Lifetime Cell Turnover Fosters Cancer Proneness

DePinho is American Cancer Society Research Professor at the Dana-Farber Cancer Institute of Harvard Medical School in Boston. He is senior author of a paper in today's Nature, dated August 10, 2000, titled: "Telomere dysfunction promotes non-reciprocal translocations and epithelial cancers in mice."

"Humans, as they age," DePinho told BioWorld Today, "predominantly develop epithelial-cell cancers. These are the neoplasms that arise from tissues that undergo continual cell turnover - the lining of the intestinal system, the breast, the skin, the prostate, etc. All are tissues that undergo constant renewal throughout life.

"One of the basic differences between mouse and man," he pointed out, "is that mice typically develop soft-tissue lymphomas and sarcomas rather than solid epithelial carcinomas. What we did," he recounted, "was to engineer mice that experience age-dependent telomere attrition. We knocked out telomerase, which is normally expressed in mice, and those animals then underwent shortening of telomeres to a critically short length - just like humans. So we essentially humanized this mouse model.

"What ensued," he went on, "was a dramatic shift in the tumor spectrum of those mice, away from sarcomas and lymphomas toward the type of cancers that we typically see in aged humans. And what was rather interesting is that the cytogenetics of those particular epithelial tumors - breast, colon, skin - that came up in the mice were very complex and unstable. They had chromosomal rearrangements similar to the kinds that you see in the human counterpart.

"Now we must ask," DePinho continued, "whether what we've learned in the mouse is relevant to the human condition.
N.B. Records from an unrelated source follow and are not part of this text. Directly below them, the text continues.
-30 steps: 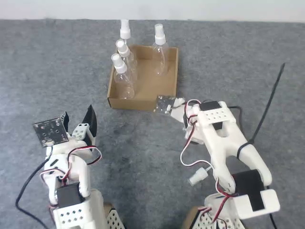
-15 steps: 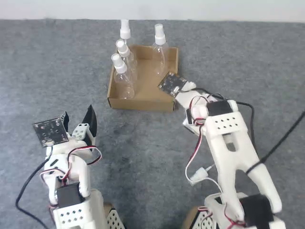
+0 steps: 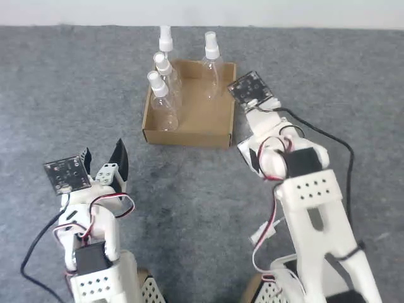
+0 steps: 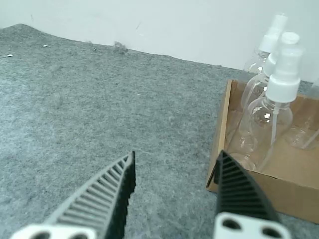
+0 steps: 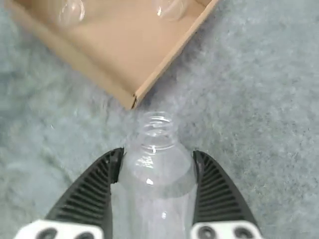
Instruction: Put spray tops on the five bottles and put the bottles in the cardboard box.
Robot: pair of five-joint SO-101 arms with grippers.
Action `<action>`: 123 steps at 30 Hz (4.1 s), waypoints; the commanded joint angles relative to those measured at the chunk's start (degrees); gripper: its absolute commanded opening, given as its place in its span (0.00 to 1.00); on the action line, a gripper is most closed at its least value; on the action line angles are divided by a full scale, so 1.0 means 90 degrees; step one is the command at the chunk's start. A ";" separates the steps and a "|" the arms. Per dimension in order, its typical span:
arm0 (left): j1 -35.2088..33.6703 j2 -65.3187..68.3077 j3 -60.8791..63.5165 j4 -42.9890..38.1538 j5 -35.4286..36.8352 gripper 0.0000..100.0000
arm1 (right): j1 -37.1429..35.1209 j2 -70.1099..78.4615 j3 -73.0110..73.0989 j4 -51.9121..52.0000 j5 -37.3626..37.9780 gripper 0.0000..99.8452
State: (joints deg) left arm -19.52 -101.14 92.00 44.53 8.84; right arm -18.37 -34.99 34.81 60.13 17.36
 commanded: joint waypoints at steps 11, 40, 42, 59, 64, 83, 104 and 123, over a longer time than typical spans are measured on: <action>0.0010 -0.0098 -0.0083 -0.0195 -0.0068 0.24 | -0.0034 -0.2720 0.1436 -0.0269 -0.0488 0.03; 0.0020 -0.0098 -0.0083 -0.0186 -0.0059 0.24 | 0.0669 -0.6979 0.3126 -0.0239 -0.1104 0.03; 0.0020 -0.0098 -0.0083 -0.0186 -0.0049 0.24 | 0.0845 -0.7311 0.3243 -0.0239 -0.1114 0.03; 0.0928 -0.0098 -0.0190 -0.0156 -0.0049 0.24 | 0.1333 -0.7683 0.3331 -0.0288 -0.1368 0.03; 0.1436 -0.0098 -0.0611 0.0264 -0.0049 0.24 | 0.1333 -0.7692 0.3018 -0.0005 -0.1387 0.03; 0.5021 -0.0039 -0.1187 0.1465 -0.0674 0.24 | 0.2437 -0.7692 0.2696 0.0024 -0.1778 0.03; 0.7258 0.4171 -0.1890 -0.0029 -0.0957 0.28 | 0.3424 -0.7692 0.2618 0.0024 -0.2168 0.03; 0.7941 0.8176 -0.3531 -0.0576 -0.0996 0.27 | 0.3414 -0.7692 0.2637 0.0044 -0.2129 0.03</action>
State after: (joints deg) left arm 50.73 -30.64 65.45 38.99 0.57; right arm 11.78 -104.09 62.07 60.75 -1.45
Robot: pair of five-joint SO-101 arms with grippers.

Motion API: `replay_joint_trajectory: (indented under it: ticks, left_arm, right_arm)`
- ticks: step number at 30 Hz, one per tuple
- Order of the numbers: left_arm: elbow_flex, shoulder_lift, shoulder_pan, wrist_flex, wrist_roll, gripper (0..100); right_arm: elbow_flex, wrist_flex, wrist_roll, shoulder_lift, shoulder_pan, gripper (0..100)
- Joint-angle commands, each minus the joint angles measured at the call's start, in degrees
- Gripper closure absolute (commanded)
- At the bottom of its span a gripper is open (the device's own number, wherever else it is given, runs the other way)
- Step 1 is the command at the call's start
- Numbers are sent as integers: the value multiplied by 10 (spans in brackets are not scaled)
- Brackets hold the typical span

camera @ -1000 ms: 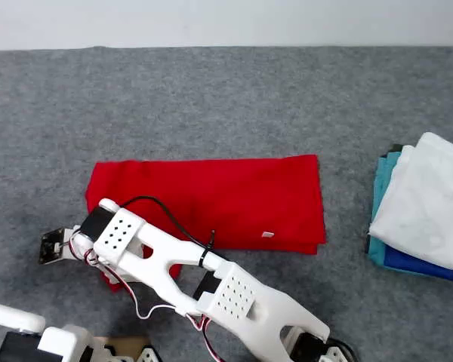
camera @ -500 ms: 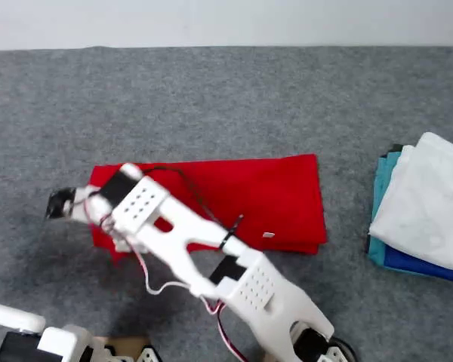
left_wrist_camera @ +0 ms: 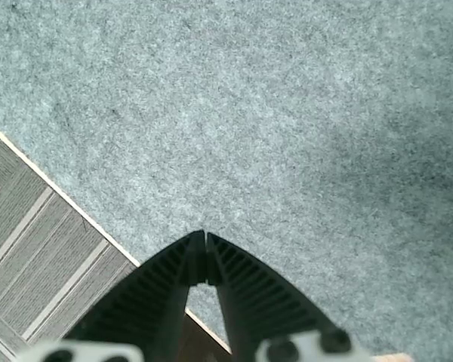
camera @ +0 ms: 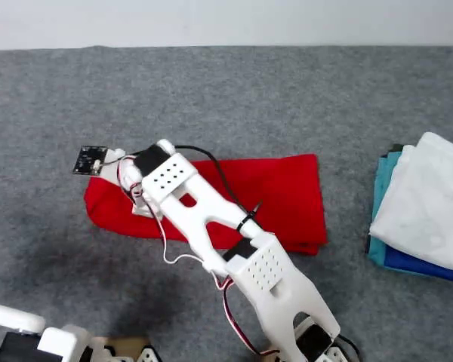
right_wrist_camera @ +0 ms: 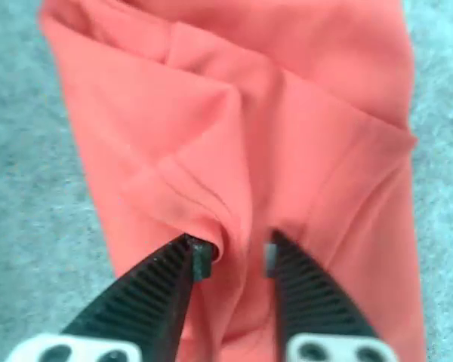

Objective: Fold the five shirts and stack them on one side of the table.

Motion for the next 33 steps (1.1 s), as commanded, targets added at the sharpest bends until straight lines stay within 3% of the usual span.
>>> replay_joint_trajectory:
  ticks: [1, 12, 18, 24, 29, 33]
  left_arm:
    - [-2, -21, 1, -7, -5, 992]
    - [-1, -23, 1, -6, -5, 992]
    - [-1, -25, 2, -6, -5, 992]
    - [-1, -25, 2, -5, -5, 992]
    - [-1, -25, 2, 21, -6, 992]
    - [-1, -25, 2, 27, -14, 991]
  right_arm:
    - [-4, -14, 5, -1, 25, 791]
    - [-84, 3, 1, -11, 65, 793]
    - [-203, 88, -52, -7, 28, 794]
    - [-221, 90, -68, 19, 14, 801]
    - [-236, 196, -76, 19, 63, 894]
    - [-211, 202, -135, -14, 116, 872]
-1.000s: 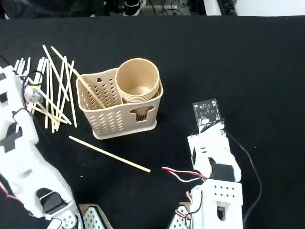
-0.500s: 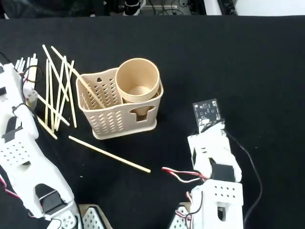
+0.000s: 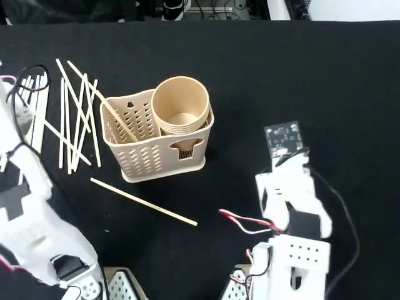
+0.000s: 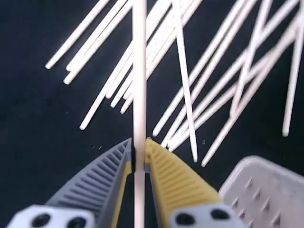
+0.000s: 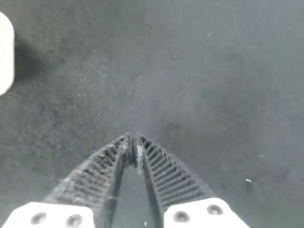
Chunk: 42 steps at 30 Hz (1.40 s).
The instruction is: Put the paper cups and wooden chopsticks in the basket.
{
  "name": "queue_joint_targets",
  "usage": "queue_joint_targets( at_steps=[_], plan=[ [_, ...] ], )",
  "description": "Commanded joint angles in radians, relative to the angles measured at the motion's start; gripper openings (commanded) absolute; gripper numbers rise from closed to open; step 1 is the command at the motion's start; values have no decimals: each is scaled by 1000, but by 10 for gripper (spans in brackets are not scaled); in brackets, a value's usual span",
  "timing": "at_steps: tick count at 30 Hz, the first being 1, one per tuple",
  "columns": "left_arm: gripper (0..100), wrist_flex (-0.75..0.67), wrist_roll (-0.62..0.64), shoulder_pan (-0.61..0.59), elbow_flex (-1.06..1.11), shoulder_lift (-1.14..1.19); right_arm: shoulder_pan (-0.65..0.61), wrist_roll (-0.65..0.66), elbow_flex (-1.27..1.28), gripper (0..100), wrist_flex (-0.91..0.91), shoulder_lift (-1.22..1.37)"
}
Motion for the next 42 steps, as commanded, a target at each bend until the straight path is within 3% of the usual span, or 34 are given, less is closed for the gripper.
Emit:
queue_joint_targets(
  at_steps=[1, 7, 16, 19, 25, 31, 36, 42],
  plan=[
    [29, -3, -101, -39, 162, -206, 5, 5, -263, 18, 161, -13],
    [29, -121, -201, -148, 387, -445, -44, 5, -630, 19, 382, -10],
    [28, -394, -284, -242, 728, -694, -305, 6, -970, 19, 572, -1],
    [28, -457, -282, -275, 816, -707, -511, 6, -1064, 21, 603, 18],
    [28, -618, -282, -377, 957, -706, -1071, -3, -1003, 32, 680, 269],
    [28, -738, -282, -394, 1053, -706, -1387, 91, -768, 33, 562, 541],
    [28, -746, -284, -394, 1090, -706, -1378, 135, -556, 36, 249, 694],
    [28, -726, -232, -387, 1099, -706, -1246, 150, -526, 83, 6, 926]
  ],
)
First of all, we know that as tumors develop - a colon cancer for example - what we see first in an early precancerous polyp formation, which is the benign phase, is an explosion in chromosomal instability. And that is reminiscent of the kind of instability that we see in these engineered mice. It's only in the late polyp stage, as a transition from adenoma to carcinoma, that telomerase begins to be expressed.

"That activation of telomerase then quells the genomic instability, allowing for the additional subtle mutational gene events to occur to allow that tumor to mature, so that it invades, spreads and eventually kills its aging host.

"I think," DePinho summed up, "that the lack of telomerase, and continual cell renewal, put cells at risk for the development of cancers as a result of the associated genetic instability. That then sets in motion a series of events leading to progression, one of which is ultimately the activation of telomerase."

To Stop Tumor, Scotch Telomerase

"What this tells us," he pointed out, "is that maintenance of telomeres may be very important in preventing cancer. That could lead to the view that one road to take is to assess whether or not blunting telomere attrition may be beneficial as a preventive strategy against the development of tumors in these cancer-prone epithelial systems. Because there's a very tight association between increased cancer incidence and hyperproliferation in various cell types."

DePinho said, "For any cancer target that's identified, if you know a gene that is gained or lost in that tumor, that puts you on the path to being able to develop drugs that could potentially impact on the function of that gene. But," he concluded, "it also provides us with a mouse model that might give us more genes to go after."